Recycled Ti6Al4V alloy powder reinforced polyurethane core based sandwich structures: Mechanical and modal properties


Aydin O. A., ACAR V., Aydin M. R., HÜLAGÜ B., Khan T., Unal H. Y., ...Daha Fazla

JOURNAL OF REINFORCED PLASTICS AND COMPOSITES, cilt.43, sa.19-20, ss.1113-1132, 2024 (SCI-Expanded) identifier identifier

  • Yayın Türü: Makale / Tam Makale
  • Cilt numarası: 43 Sayı: 19-20
  • Basım Tarihi: 2024
  • Doi Numarası: 10.1177/07316844231201008
  • Dergi Adı: JOURNAL OF REINFORCED PLASTICS AND COMPOSITES
  • Derginin Tarandığı İndeksler: Science Citation Index Expanded (SCI-EXPANDED), Scopus, Academic Search Premier, Aerospace Database, CAB Abstracts, Chemical Abstracts Core, Communication Abstracts, Compendex, INSPEC, Metadex, Civil Engineering Abstracts
  • Sayfa Sayıları: ss.1113-1132
  • Anahtar Kelimeler: sandwich composites, recycling, Ti6Al4V alloy, impact, modal analysis, LOW-VELOCITY IMPACT, NANOPHASED FOAM CORE, DYNAMIC CHARACTERISTICS, RIGID INSERTS, COMPOSITES, PERFORMANCE, BEHAVIOR, PANELS, ABSORPTION, DENSITY
  • Atatürk Üniversitesi Adresli: Evet

Özet

In this study, recycled Ti6Al4V alloy powder was utilized as a reinforcement to enhance the mechanical and modal properties of polyurethane foam (PUF) core-based sandwich composites.

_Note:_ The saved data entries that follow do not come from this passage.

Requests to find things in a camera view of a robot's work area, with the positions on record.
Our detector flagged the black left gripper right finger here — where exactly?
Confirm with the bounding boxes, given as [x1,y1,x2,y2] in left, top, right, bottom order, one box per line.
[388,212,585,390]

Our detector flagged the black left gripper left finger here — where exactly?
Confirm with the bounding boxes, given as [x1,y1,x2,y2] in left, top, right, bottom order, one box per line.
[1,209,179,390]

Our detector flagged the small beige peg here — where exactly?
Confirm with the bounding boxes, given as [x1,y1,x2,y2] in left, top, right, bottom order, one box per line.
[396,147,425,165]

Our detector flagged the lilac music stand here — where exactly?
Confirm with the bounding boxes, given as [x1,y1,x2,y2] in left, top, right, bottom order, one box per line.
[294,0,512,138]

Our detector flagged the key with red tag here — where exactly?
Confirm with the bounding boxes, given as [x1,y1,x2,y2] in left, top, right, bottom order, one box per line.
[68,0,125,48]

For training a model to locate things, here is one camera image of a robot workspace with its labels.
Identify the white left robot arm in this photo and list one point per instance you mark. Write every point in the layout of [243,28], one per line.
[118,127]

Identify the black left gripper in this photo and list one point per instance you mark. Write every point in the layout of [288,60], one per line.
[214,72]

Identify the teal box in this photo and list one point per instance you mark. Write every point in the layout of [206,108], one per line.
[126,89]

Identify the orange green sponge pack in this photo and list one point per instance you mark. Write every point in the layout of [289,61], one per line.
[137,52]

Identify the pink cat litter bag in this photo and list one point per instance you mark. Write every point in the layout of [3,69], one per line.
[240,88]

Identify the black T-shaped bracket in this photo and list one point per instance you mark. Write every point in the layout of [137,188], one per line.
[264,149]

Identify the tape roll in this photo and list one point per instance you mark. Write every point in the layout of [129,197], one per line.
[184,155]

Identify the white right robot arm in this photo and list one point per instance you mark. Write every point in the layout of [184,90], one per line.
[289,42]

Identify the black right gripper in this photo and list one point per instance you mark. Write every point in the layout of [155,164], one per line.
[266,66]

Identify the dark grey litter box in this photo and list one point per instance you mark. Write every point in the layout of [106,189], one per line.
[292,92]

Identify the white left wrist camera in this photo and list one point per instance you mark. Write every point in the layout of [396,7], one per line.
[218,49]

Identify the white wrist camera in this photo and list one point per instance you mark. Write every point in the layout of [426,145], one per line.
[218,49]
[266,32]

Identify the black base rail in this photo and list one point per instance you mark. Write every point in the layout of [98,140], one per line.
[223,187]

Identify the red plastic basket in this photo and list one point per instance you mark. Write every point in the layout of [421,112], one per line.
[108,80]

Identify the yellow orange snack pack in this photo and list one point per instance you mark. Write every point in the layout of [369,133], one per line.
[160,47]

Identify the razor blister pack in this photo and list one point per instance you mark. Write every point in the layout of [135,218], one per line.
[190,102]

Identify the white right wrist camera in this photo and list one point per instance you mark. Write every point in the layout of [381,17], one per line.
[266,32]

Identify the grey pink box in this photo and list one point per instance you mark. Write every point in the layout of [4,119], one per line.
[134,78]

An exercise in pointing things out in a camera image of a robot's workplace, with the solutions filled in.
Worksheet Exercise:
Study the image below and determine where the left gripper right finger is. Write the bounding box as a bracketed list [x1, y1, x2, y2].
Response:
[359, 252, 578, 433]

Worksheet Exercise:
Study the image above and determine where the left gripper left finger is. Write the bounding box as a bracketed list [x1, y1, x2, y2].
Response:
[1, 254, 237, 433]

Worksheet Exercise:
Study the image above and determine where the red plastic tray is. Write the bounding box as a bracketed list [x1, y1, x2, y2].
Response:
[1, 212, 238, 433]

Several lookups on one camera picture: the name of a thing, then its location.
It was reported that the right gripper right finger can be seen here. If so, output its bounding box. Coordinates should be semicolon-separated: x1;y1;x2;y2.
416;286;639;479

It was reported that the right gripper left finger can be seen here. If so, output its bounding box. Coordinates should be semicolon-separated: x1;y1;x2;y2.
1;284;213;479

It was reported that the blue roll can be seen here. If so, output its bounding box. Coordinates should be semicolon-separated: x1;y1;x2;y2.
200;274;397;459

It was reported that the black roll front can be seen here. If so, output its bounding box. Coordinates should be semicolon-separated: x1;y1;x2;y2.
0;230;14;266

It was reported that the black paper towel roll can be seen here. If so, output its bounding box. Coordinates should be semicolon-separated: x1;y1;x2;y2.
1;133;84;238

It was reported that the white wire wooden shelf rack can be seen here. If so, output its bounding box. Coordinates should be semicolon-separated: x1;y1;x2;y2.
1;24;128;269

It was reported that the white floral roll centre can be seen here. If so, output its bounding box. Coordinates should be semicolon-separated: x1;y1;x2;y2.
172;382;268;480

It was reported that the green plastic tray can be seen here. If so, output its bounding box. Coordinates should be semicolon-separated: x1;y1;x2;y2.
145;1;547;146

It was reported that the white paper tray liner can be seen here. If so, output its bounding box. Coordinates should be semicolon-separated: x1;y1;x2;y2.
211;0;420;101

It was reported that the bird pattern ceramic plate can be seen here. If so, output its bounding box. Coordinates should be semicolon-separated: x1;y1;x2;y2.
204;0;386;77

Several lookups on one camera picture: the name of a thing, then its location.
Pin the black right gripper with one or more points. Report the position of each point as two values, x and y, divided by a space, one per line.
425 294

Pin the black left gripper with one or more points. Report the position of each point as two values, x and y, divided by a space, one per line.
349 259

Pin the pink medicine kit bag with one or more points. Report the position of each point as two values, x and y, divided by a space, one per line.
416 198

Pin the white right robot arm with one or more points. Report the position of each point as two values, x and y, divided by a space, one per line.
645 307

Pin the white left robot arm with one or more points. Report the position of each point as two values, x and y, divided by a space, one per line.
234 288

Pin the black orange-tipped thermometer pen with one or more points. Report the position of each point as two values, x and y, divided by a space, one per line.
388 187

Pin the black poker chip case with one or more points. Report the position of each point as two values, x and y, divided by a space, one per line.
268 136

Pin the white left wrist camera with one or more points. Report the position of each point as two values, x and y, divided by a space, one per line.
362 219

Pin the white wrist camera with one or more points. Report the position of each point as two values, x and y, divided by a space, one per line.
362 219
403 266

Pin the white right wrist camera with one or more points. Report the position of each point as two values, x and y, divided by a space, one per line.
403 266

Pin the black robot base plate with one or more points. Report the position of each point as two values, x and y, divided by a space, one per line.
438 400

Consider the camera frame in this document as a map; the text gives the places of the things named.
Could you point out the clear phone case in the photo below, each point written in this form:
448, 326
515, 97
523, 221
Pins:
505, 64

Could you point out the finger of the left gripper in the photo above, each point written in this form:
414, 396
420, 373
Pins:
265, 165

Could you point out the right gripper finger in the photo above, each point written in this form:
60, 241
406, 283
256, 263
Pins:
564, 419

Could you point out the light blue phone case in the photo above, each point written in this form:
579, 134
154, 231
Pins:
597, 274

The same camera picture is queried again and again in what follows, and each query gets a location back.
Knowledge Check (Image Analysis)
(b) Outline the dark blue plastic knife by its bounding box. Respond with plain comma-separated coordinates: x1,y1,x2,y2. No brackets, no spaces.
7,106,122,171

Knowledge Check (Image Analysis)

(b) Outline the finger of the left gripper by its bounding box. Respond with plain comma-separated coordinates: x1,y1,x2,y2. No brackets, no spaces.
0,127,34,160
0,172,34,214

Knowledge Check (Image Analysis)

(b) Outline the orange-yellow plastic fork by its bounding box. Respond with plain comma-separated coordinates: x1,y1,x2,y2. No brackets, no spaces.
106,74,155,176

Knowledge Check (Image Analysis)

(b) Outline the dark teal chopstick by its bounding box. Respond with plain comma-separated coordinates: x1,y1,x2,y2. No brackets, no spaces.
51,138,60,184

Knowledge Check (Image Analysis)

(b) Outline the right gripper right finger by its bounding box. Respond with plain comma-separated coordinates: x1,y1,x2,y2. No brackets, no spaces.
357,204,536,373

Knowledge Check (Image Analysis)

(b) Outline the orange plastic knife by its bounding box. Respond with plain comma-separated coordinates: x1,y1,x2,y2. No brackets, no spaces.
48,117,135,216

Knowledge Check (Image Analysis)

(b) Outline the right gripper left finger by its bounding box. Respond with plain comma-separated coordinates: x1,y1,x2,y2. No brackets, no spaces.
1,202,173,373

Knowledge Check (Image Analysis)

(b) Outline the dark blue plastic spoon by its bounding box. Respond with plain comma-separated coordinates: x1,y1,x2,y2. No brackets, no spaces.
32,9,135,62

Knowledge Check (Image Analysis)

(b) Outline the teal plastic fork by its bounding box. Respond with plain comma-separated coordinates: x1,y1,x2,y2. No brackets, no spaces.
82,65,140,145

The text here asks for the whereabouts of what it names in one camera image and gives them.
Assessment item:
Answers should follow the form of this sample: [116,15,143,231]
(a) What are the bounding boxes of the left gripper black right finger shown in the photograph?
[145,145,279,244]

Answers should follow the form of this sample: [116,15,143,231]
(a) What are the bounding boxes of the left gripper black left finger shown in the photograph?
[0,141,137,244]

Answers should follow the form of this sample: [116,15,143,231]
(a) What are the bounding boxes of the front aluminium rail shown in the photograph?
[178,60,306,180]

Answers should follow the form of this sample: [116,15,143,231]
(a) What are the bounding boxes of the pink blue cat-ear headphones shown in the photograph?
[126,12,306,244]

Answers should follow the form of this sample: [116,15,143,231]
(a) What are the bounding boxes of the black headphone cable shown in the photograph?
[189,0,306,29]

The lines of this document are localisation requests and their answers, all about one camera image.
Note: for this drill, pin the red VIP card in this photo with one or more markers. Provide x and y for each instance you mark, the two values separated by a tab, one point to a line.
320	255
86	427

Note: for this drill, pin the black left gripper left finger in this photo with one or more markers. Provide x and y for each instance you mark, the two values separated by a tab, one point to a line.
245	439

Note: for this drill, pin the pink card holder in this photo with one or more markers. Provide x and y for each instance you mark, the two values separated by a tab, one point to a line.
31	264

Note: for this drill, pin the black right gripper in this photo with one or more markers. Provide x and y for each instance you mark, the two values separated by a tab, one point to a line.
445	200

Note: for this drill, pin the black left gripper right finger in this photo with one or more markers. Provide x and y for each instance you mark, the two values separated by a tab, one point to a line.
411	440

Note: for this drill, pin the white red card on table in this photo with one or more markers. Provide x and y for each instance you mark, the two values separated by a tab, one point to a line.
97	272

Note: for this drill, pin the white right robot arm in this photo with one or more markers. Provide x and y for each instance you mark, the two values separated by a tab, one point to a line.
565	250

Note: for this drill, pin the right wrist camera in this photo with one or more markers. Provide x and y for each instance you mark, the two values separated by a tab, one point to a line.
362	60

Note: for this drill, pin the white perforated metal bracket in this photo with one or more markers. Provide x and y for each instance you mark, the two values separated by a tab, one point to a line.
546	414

Sandwich composite having carbon fiber reinforced polymer (CFRP) composite face sheets and Ti6Al4V powder-reinforced PUF cores were manufactured. The PUF cores were reinforced with two different variants of Ti6Al4V powder based on particle sizes from 1 to 3 wt.%. The dispersion quality was investigated using scanning electron microscopy (SEM). A detailed experimental modal analysis was conducted to evaluate the modal properties in terms of the natural frequencies and damping ratios of the sandwich specimens. A comprehensive mechanical study was also conducted in terms of compression, buckling, flexural, and impact tests according to the relative ASTM standards. The experimental results demonstrated that the Ti6Al4V reinforced sandwich specimens exhibited superior mechanical and modal properties with enhanced PUF cores. Improvements in excess of 21%, 37%, and 24% were recorded in the compression, buckling, and flexural response of the reinforced specimens, respectively, compared to those of their neat counterparts. Similarly, remarkable improvements were also observed in the experimental modal and impact properties of the Ti6Al4V alloy powder-reinforced sandwich composites.